--- About this exercise ---
In full and without change, repeat the records shown below.

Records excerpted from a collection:
* * * * * * * * *
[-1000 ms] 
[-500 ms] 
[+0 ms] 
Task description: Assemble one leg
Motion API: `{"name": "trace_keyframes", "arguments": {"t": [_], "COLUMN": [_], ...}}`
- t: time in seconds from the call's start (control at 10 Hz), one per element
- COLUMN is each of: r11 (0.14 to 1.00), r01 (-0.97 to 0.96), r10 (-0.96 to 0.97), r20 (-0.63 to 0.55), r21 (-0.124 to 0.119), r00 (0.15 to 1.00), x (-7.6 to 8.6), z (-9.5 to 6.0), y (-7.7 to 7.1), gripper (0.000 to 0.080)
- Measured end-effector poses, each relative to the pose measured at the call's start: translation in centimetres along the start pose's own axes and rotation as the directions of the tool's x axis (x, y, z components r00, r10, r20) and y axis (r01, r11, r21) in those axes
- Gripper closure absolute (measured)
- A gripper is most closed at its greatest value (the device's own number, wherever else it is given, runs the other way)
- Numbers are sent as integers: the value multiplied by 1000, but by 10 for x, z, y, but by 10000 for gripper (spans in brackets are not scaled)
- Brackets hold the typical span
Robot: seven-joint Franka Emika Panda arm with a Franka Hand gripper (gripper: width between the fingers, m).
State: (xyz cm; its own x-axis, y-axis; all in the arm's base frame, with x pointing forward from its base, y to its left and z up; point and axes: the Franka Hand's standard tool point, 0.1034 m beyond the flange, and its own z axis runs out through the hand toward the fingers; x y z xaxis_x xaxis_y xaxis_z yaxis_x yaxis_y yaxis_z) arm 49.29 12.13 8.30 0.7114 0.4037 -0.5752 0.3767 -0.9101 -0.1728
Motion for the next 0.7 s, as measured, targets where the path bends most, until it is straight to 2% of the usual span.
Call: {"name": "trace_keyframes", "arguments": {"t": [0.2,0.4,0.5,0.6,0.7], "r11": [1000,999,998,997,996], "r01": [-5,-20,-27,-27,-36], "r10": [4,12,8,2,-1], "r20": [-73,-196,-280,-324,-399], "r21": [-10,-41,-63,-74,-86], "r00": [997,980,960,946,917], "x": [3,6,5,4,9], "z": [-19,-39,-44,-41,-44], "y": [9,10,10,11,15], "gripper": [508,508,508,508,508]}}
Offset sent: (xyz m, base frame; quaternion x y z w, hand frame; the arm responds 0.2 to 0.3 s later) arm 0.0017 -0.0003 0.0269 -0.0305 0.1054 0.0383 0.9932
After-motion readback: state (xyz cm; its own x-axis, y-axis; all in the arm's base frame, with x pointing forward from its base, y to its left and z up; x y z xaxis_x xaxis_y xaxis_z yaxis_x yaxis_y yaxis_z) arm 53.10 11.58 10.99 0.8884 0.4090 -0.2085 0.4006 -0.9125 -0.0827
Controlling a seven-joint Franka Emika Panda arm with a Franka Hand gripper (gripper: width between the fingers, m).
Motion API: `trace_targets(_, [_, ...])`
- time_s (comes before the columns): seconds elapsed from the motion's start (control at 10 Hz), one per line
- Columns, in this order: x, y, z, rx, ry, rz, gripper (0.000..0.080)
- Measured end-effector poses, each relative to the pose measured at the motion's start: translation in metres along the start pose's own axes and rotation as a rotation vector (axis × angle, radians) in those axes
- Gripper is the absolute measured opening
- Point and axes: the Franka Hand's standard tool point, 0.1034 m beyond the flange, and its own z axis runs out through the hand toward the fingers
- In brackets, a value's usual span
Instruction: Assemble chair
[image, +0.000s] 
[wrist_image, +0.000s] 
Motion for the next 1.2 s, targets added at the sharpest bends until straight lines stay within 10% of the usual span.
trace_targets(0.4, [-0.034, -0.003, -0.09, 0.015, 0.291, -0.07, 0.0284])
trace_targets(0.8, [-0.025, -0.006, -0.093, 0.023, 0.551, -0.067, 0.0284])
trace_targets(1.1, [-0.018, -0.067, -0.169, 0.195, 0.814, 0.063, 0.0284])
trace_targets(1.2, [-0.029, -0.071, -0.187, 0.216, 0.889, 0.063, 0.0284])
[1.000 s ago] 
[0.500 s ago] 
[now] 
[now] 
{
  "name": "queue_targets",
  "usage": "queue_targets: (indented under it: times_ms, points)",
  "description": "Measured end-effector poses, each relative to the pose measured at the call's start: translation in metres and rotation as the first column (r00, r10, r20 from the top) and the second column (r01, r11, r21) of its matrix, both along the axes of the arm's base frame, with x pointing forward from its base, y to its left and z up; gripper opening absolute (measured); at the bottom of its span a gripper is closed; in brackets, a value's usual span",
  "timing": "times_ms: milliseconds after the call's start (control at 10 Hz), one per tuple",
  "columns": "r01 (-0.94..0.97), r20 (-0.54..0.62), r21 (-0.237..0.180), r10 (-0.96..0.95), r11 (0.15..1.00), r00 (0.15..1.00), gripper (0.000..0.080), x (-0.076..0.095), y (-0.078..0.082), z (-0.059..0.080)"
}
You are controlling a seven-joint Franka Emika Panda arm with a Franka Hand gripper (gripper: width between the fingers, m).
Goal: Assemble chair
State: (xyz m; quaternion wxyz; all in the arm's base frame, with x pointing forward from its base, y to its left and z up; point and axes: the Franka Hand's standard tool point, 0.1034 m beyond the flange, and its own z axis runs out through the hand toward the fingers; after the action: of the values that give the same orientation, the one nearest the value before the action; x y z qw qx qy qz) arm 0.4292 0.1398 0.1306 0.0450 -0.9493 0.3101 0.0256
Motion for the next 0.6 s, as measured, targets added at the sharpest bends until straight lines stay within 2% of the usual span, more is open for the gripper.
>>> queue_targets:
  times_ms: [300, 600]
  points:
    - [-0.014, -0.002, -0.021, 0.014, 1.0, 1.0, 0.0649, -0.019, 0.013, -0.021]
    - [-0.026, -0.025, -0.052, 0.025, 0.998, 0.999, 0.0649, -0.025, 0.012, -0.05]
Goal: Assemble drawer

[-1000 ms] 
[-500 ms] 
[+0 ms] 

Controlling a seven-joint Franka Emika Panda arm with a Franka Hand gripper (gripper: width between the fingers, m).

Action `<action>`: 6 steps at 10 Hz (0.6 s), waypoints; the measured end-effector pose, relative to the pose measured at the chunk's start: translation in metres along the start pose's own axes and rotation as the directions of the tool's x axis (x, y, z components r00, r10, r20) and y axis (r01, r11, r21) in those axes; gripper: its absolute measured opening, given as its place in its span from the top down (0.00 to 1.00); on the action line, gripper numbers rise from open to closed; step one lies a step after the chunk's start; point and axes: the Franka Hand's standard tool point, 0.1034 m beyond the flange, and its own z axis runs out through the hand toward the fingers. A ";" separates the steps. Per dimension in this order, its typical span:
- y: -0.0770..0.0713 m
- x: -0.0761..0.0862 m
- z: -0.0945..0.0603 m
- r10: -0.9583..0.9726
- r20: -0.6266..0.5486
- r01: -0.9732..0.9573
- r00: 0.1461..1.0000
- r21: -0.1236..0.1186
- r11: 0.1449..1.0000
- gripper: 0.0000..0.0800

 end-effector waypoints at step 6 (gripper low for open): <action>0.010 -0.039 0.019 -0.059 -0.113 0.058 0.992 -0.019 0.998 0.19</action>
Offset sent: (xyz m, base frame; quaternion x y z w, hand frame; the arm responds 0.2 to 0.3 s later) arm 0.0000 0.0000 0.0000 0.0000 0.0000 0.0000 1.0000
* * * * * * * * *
--- Solution to this task ---
[-1000 ms] 
[-500 ms] 
[+0 ms] 
Task description: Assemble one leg
Motion API: `{"name": "trace_keyframes", "arguments": {"t": [_], "COLUMN": [_], ...}}`
- t: time in seconds from the call's start (control at 10 Hz), one per element
- COLUMN is each of: r11 (0.14 to 1.00), r01 (-0.97 to 0.96), r10 (-0.96 to 0.97), r20 (-0.63 to 0.55), r21 (-0.124 to 0.119), r00 (0.15 to 1.00), x (-7.6 to 8.6), z (-9.5 to 6.0), y (-7.7 to 7.1), gripper (0.000 to 0.080)
- Measured end-effector poses, each relative to the pose measured at the call's start: translation in centimetres along the start pose's own axes and rotation as the directions of the tool's x axis (x, y, z components r00, r10, r20) and y axis (r01, r11, r21) in those axes
- Gripper closure absolute (measured)
- A gripper is most closed at its greatest value (the device's own number, wherever else it is given, runs the other way)
- Numbers are sent as integers: the value multiplied by 1000, but by 10 for x, z, y, but by 10000 for gripper (spans in brackets are not scaled)
- Brackets hold the typical span
Robot: seven-joint Franka Emika Panda arm with a Franka Hand gripper (gripper: width between the fingers, m).
State: (xyz cm; its own x-axis, y-axis; all in the arm's base frame, with x pointing forward from its base, y to its left and z up; point and axes: the Franka Hand's standard tool point, 0.1034 m beyond the flange, and its own z axis runs out through the hand toward the fingers; x y z xaxis_x xaxis_y xaxis_z yaxis_x yaxis_y yaxis_z) arm 49.29 12.13 8.30 0.7114 0.4037 -0.5752 0.3767 -0.9101 -0.1728
Motion for the next 0.7 s, as measured, targets where the path bends most, until it is straight to 2% of the usual span.
Call: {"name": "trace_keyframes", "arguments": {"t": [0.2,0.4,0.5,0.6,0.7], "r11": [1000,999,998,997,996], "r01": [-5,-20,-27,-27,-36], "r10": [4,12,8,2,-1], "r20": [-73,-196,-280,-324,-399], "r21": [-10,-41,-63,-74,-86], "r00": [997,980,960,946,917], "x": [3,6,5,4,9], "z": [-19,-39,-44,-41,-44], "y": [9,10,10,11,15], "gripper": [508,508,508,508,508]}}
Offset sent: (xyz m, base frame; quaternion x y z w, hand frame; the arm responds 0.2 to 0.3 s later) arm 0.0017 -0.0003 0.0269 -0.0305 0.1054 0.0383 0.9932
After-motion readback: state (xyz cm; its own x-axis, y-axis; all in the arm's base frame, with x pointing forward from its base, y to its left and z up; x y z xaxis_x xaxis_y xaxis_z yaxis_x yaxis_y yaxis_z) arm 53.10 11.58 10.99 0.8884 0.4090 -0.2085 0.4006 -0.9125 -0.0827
Controlling a seven-joint Franka Emika Panda arm with a Franka Hand gripper (gripper: width between the fingers, m).
Motion API: `trace_targets(_, [_, ...])`
- time_s (comes before the columns): seconds elapsed from the motion's start (control at 10 Hz), one per line
- Columns, in this order: x, y, z, rx, ry, rz, gripper (0.000..0.080)
- Measured end-effector poses, each relative to the pose measured at the motion's start: translation in metres along the start pose's own axes and rotation as a rotation vector (axis × angle, radians) in those axes
- Gripper is the absolute measured opening
- Point and axes: the Franka Hand's standard tool point, 0.1034 m beyond the flange, and its own z axis runs out through the hand toward the fingers
- In brackets, a value's usual span
Instruction: Assemble chair
[image, +0.000s] 
[wrist_image, +0.000s] 
Motion for the next 1.2 s, targets added at the sharpest bends until straight lines stay within 10% of the usual span.
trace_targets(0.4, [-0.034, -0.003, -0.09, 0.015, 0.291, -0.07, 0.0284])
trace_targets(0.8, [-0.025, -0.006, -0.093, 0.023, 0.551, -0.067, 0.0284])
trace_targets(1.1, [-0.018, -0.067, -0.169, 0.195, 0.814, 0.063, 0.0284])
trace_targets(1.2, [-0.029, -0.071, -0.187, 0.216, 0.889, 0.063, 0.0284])
[1.000 s ago] 
[0.500 s ago] 
[now] 
[now] 
{
  "name": "queue_targets",
  "usage": "queue_targets: (indented under it: times_ms, points)",
  "description": "Measured end-effector poses, each relative to the pose measured at the call's start: translation in metres and rotation as the first column (r00, r10, r20 from the top) and the second column (r01, r11, r21) of its matrix, both along the axes of the arm's base frame, with x pointing forward from its base, y to its left and z up; gripper opening absolute (measured); at the bottom of its span a gripper is closed; in brackets, a value's usual span",
  "timing": "times_ms: milliseconds after the call's start (control at 10 Hz), one per tuple",
  "columns": "r01 (-0.94..0.97), r20 (-0.54..0.62), r21 (-0.237..0.180), r10 (-0.96..0.95), r11 (0.15..1.00), r00 (0.15..1.00), gripper (0.000..0.080), x (-0.076..0.095), y (-0.078..0.082), z (-0.059..0.080)"
}
You are controlling a seven-joint Franka Emika Panda arm with a Franka Hand gripper (gripper: width between the fingers, m).
Goal: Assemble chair
State: (xyz m; quaternion wxyz; all in the arm's base frame, with x pointing forward from its base, y to its left and z up; point and axes: the Franka Hand's standard tool point, 0.1034 m beyond the flange, and its own z axis runs out through the hand toward the fingers; after the action: of the values that give the same orientation, the one nearest the value before the action; x y z qw qx qy qz) arm 0.4292 0.1398 0.1306 0.0450 -0.9493 0.3101 0.0256
Motion for the next 0.6 s, as measured, targets added at the sharpest bends until straight lines stay within 2% of the usual span, more is open for the gripper.
>>> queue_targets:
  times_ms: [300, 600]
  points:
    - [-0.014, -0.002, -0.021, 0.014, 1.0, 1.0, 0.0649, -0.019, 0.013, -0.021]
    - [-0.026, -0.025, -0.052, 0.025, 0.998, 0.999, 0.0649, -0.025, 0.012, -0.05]
Goal: Assemble drawer

[-1000 ms] 
[-500 ms] 
[+0 ms] 

Controlling a seven-joint Franka Emika Panda arm with a Franka Hand gripper (gripper: width between the fingers, m).

Action `<action>`: 6 steps at 10 Hz (0.6 s), waypoints; the measured end-effector pose, relative to the pose measured at the chunk's start: translation in metres along the start pose's own axes and rotation as the directions of the tool's x axis (x, y, z components r00, r10, r20) and y axis (r01, r11, r21) in those axes; gripper: its absolute measured opening, given as its place in its span from the top down (0.00 to 1.00); on the action line, gripper numbers rise from open to closed; step one lies a step after the chunk's start; point and axes: the Franka Hand's standard tool point, 0.1034 m beyond the flange, and its own z axis runs out through the hand toward the fingers. A ";" separates the steps. Per dimension in this order, its typical span:
- y: -0.0770..0.0713 m
- x: -0.0761..0.0862 m
- z: -0.0945..0.0603 m
- r10: -0.9583..0.9726
- r20: -0.6266..0.5486
- r01: -0.9732..0.9573
- r00: 0.1461..1.0000
- r21: -0.1236..0.1186
- r11: 0.1449..1.0000
- gripper: 0.0000..0.0800

 end-effector waypoints at step 6 (gripper low for open): <action>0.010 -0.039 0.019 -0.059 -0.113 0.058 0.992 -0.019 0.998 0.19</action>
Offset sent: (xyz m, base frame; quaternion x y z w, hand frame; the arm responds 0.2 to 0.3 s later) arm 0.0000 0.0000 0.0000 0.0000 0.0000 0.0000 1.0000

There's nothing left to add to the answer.